**Lets walk through simple tutorial on research variables...**

Research variables are things that we can measure, control, or manipulate. They may differ in many respects in the role they are given in our research.

**Dependent vs. Independent Variables**

Independent variables are those that are manipulated whereas dependent variables are only measured or registered.

This distinction may appear confusing to many because, all variables depend on something. However, once you get used to this distinction, it becomes indispensable.

The terms dependent and independent variable apply mostly to experimental research where some research variables are manipulated, and in this sense they are "independent" from the initial reaction patterns, features, intentions, etc. of the subjects.

Some other research variables are expected to be "dependent" on the manipulation or experimental conditions. That is to say, they depend on "what the subject will do" in response.

Specifically, research variables are classified as (a) nominal, (b) ordinal, (c) interval, or (d) ratio.

**Nominal variables** allow for only qualitative classification.
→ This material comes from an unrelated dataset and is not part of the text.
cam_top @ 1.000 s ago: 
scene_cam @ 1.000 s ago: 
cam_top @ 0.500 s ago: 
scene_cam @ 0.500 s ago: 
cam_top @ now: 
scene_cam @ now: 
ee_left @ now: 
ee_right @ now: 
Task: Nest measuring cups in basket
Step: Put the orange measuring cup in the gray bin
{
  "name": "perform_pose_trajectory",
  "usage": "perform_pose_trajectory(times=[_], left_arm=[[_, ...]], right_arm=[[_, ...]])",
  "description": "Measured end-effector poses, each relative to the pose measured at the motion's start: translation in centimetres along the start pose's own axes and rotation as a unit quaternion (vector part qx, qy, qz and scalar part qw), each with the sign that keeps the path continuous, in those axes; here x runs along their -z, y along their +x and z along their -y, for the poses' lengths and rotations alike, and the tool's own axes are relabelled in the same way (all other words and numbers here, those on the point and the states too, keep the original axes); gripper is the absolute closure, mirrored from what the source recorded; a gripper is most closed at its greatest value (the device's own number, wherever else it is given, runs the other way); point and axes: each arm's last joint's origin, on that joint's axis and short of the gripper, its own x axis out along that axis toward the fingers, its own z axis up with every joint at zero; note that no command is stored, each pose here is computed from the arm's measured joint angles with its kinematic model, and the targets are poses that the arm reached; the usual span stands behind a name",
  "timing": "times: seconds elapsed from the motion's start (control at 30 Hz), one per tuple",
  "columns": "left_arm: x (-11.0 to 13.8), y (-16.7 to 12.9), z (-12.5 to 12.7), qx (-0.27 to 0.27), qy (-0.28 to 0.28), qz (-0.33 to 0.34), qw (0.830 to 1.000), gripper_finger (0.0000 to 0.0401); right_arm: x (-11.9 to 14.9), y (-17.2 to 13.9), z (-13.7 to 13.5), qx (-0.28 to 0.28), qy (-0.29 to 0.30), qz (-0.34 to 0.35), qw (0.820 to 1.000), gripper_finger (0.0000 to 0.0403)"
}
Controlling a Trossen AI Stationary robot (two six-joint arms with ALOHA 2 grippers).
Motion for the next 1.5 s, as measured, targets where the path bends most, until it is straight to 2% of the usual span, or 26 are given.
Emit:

That is, they can be measured only in terms of whether the individual items belong to some distinctively different categories, but we cannot quantify or even rank order those categories.

For example, all we can say is that two individuals based on gender or race or color or city, but we cannot say which one "has more" of the quality represented by the variable

**O****rdinal variables** allow us to rank order the items we measure in terms of which has less and which has more of the quality represented by the variable, but still they do not allow us to say "how much more."
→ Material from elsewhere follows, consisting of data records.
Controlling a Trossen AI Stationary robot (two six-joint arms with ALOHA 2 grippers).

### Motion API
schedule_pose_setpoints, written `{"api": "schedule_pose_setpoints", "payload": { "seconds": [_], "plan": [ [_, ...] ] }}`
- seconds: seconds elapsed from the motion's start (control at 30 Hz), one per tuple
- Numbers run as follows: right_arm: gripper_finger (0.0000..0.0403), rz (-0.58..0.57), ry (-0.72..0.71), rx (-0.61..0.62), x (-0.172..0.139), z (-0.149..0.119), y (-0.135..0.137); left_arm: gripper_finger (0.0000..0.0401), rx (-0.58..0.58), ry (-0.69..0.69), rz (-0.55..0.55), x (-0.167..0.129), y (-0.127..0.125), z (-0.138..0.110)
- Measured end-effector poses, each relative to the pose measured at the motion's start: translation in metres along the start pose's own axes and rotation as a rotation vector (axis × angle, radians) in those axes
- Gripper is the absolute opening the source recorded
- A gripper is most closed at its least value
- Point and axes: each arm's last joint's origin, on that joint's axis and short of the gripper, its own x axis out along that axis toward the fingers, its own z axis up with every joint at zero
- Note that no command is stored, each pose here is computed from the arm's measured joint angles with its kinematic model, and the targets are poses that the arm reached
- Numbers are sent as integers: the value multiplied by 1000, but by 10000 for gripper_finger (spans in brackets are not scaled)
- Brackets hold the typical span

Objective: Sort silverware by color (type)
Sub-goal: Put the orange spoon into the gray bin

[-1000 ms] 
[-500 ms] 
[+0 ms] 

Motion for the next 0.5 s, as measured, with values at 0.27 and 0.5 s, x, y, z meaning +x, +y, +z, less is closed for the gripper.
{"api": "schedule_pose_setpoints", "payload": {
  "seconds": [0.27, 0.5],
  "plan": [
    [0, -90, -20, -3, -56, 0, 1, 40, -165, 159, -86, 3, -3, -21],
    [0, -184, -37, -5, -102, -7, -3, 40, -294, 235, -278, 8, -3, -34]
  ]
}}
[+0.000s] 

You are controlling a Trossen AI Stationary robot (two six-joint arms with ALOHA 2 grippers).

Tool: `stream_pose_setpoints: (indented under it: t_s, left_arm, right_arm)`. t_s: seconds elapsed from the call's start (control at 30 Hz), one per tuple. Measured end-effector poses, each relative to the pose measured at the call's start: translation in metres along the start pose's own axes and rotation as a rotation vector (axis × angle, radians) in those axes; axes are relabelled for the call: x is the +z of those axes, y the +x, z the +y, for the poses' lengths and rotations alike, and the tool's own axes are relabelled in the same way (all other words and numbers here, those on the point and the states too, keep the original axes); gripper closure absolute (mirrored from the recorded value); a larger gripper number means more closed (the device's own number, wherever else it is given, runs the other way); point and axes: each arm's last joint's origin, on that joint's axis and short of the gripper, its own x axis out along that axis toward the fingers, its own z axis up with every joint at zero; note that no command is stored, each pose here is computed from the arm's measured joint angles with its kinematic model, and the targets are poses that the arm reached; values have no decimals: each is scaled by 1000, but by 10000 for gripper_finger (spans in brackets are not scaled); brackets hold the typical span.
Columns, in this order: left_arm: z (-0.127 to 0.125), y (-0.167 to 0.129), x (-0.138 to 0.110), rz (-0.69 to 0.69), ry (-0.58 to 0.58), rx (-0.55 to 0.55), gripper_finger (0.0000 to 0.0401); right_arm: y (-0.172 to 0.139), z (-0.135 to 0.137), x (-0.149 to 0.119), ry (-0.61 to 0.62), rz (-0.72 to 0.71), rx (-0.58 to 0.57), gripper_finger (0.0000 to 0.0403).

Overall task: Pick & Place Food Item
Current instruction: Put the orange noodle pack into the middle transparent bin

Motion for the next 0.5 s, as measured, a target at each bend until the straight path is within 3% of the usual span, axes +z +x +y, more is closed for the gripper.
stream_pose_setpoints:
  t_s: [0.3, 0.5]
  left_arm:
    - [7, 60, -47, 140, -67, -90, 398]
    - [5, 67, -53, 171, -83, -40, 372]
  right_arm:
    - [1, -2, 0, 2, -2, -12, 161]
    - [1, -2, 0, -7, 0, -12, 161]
A typical example of an ordinal variable is the socioeconomic status of families. For example, we know that upper-middle is higher than middle but we cannot say that it is, for example, 18% higher.
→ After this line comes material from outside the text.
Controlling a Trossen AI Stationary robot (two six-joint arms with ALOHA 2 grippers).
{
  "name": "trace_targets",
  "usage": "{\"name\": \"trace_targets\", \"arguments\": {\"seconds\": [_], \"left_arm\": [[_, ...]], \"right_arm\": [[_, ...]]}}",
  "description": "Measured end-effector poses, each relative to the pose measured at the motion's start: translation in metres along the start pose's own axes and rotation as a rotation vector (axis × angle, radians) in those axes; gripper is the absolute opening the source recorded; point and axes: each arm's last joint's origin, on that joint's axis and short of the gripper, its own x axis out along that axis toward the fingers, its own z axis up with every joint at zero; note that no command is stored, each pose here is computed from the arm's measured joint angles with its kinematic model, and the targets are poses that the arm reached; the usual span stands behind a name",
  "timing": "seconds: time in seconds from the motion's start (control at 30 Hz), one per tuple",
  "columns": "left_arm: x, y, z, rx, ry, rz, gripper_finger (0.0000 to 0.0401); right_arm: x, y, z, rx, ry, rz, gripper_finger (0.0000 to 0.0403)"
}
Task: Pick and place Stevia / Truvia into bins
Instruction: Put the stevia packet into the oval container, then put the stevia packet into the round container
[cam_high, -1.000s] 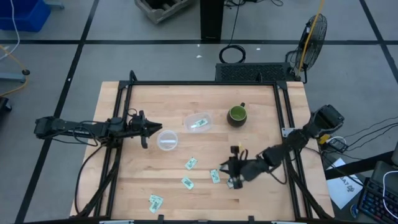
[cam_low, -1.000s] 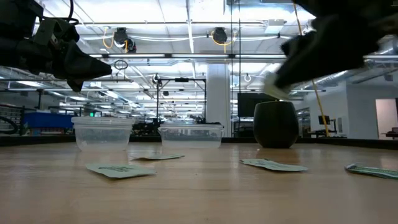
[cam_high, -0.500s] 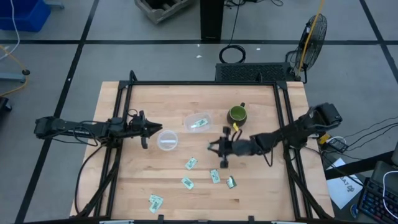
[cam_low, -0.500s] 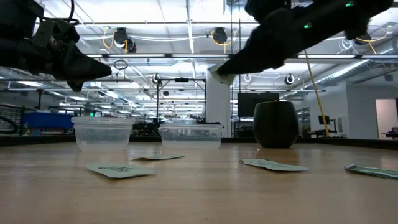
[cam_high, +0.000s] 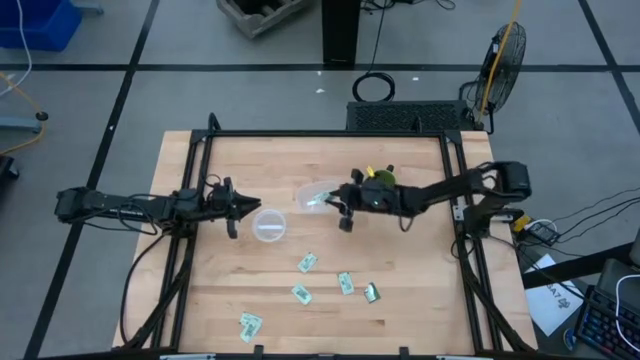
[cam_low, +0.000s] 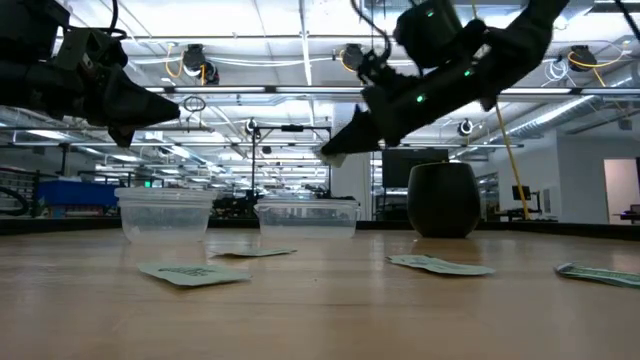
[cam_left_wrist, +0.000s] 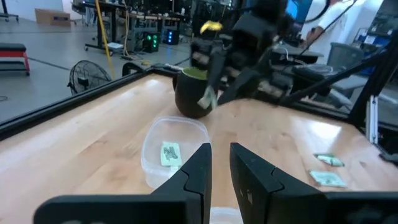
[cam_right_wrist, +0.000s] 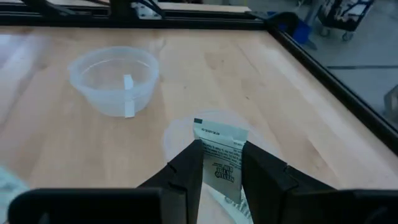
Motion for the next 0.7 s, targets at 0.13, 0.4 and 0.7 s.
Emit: {"name": "trace_targets", "arguments": {"seconds": [0.13, 0.4, 0.7], "left_arm": [[0.000, 0.000, 0.001, -0.022, -0.011, -0.004, 0.0063], [0.000, 0.000, 0.001, -0.116, -0.014, -0.005, 0.0063], [0.000, -0.001, 0.004, -0.208, -0.043, -0.008, 0.0063]], "right_arm": [[0.022, -0.010, -0.002, 0.015, 0.018, 0.012, 0.0093], [0.047, -0.025, -0.015, 0.059, 0.089, -0.034, 0.0097], [0.047, -0.018, -0.016, 0.037, 0.091, -0.021, 0.0182]]}}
**Interval variables** allow us not only to rank order the items that are measured, but also to quantify and compare the sizes of differences between them.

For example, temperature, as measured in degrees Fahrenheit or Celsius, constitutes an interval scale. We can say that a temperature of 50 degrees is higher than a temperature of 40 degrees, and that an increase from 20 to 40 degrees is twice as much as an increase from 30 to 40 degrees.

**Ratio variables** are very similar to interval variables; in addition to all the properties of interval variables, they feature an identifiable absolute zero point.

They allow for statements such as x is two times more than y. Typical examples of ratio scales are measures of time or space. For example, as the Kelvin temperature scale is a ratio scale, not only can we say that a temperature of 200 degrees is higher than one of 100 degrees, we can correctly state that it is twice as high. Interval scales do not have the ratio property.

**Most statistical data analysis procedures do not distinguish between the interval and ratio properties of the measurement scales. They may be used interchangeably. So just get the basic concept right. **

Internal & Ratio variables are those which can be fully quantified, compared & measured in many ways & angles. Most likely you are going to use this category of variables in your Six Sigma projects.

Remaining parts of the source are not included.